IL TENNIS NARRA STORIE DI SFIDE E DI CAMPIONI, DI GRANDI VITTORIE E DI AMARE SCONFITTE, MA RACCONTA ANCHE IMPRESE DI MODA E DI TENDENZA.
I campi da tennis sono da sempre vetrine per vedere e per farsi vedere. Dall’Australian Open al Roland Garros, passando per Wimbledon e l’US Open, i terreni da gioco rappresentano formidabili passerelle dove look personalissimi fanno bella mostra di sè.
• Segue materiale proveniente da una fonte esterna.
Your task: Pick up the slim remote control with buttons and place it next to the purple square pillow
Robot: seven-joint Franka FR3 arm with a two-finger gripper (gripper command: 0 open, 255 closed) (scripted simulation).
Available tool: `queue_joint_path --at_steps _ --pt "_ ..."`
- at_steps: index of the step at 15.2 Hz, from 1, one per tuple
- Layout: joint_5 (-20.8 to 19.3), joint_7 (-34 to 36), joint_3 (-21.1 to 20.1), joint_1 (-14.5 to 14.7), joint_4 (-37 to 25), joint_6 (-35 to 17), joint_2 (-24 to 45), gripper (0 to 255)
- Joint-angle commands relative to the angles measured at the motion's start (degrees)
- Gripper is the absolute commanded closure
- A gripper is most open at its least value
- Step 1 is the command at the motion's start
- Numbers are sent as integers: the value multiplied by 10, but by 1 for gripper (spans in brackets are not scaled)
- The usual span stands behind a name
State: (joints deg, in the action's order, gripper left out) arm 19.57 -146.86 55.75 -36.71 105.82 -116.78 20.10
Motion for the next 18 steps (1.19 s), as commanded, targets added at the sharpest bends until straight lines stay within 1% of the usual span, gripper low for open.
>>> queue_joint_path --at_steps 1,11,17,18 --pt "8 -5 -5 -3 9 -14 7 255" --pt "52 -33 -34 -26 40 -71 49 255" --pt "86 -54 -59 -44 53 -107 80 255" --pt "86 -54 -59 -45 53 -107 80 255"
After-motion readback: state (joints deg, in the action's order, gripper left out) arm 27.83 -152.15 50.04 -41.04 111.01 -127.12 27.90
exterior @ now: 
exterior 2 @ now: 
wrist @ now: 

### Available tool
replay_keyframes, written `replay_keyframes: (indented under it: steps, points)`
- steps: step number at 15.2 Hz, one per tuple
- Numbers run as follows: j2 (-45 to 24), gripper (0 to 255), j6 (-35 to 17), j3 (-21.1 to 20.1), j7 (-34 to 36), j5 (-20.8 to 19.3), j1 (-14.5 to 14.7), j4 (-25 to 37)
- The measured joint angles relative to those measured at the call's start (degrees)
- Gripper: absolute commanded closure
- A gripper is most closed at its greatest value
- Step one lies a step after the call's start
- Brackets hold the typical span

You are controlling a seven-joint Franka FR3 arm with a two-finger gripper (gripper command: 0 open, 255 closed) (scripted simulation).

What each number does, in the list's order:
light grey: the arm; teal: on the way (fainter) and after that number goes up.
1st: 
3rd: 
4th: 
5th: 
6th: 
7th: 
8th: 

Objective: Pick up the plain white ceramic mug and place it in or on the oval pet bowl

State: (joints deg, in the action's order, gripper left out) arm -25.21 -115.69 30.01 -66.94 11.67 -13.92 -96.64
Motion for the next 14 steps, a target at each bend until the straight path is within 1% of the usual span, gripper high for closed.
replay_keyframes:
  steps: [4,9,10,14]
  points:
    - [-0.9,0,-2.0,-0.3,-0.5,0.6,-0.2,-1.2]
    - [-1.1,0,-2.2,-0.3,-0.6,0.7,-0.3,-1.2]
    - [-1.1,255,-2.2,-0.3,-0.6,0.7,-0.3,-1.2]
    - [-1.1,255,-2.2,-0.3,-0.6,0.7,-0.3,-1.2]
Tranne per l’austero Wimbledon, dal total white imperante, tenute fantasiose ed eccentriche, talvolta ai limiti del buon gusto, si vedono sfilare di anno in anno.
La giacca impeccabile di Roger Federer, i pinocchietti con lo smanicato di Rafael Nadal, l’avveniristica tuta da sommozzatore di Serena Williams, il glamour impeccabile di Maria Sharapova, i completini disegnati dalla mamma di Camila Giorgi, l’esplosione di fantasie colorate di Grigor Dimitrov, e chi più ne ha più ne metta, in un tripudio di mirabolanti eccessi.
Ma come ci si vestiva alle origini di questo sport?
L’OPERA
Nei primi decenni del Novecento, con la codificazione del tennis moderno, gli outfit imposti ai giocatori erano molto rigidi.
Le donne indossavano abiti lunghi, corpetti di pizzo e grandi cappelli a tesa larga; per gli uomini erano previsti pantaloni lunghi e camicie a maniche lunghe, completati da un gilet: il tutto rigorosamente bianco.
Al “Whitney Museum of American Art” di New York City è conservata un’opera di Edward Hopper dal titolo “Tennis Players”, del 1916-1920.
In un verde prato due uomini sono impegnati in una partita di tennis. Molto probabilmente l’artista immortalò un momento di svago a Cape Cod, meta prediletta dei fine settimana della ricca borghesia bostoniana. Il giocatore in primo piano testimonia la mise austera imposta ai tennisti, anche se non professionisti: uniche concessioni le maniche della maglia arrotolate fin sopra il gomito e dei civettuoli calzini rossi.
Hopper, com’è nel suo gusto, ci offre un prezioso spaccato della vita americana del tempo, indagata con sguardo lucido e tagliente. Nessun orpello, nessun manierismo, ma solamente una fredda cronaca della realtà delle cose. L’essenzialità della composizione corrisponde al decoro formale del tennis, uno sport dove l’armonia interiore fa eco ad una compostezza dei gesti.
LA RIVOLUZIONE DI RENÉ LACOSTE
Pur avendo trascorso la maggior parte della sua vita negli Stati Uniti, Edward Hopper impresse una svolta significativa alla sua pittura in seguito ad un viaggio a Parigi nel 1910.
E se l’esempio degli artisti francesi fu di fondamentale importanza per la maturazione dell’americano, la terra rossa parigina vide compiersi la prima grande rivoluzione nella moda del tennis.
Nel 1933 René Lacoste, un grande talento della racchetta, fondò assieme all’amico Andrè Gillier l’azienda che, ancora oggi, porta il suo nome.
Geniale e ossessivo nel gioco, Lacoste si rese conto delle difficoltà che le maniche lunghe imponevano al movimento. Da qui l’idea di eliminarle definitivamente, creando la prima polo in jersey petit piqué con impresso un caratteristico coccodrillo.
Sfidando le convenzioni egli ribadì come non spettasse allo sportivo adattarsi al proprio abbigliamento, ma il contrario. La polo si diffuse molto rapidamente e, altrettanto rapidamente, altri giocatori introdussero innovazioni per la creazione di una tenuta moderna, leggera e confortevole.
Ma fino agli anni Quaranta assolutamente niente shorts, nè per gli uomini nè per le donne. Il primo uomo a scoprire le gambe fu Benny Austins, mentre le donne dovranno aspettare un altro decennio per liberarsi dall’impaccio dei gonnelloni. Dai lenti cambiamenti alle repentine mutazioni, si è giunti alle vistose esagerazioni dell’epoca contemporanea.
L’acquerello di Hopper, con la sua equilibrata compostezza, ci riporta ad un tempo passato, fatto di valori semplici e genuini dove a trionfare era l’eleganza di uno stile.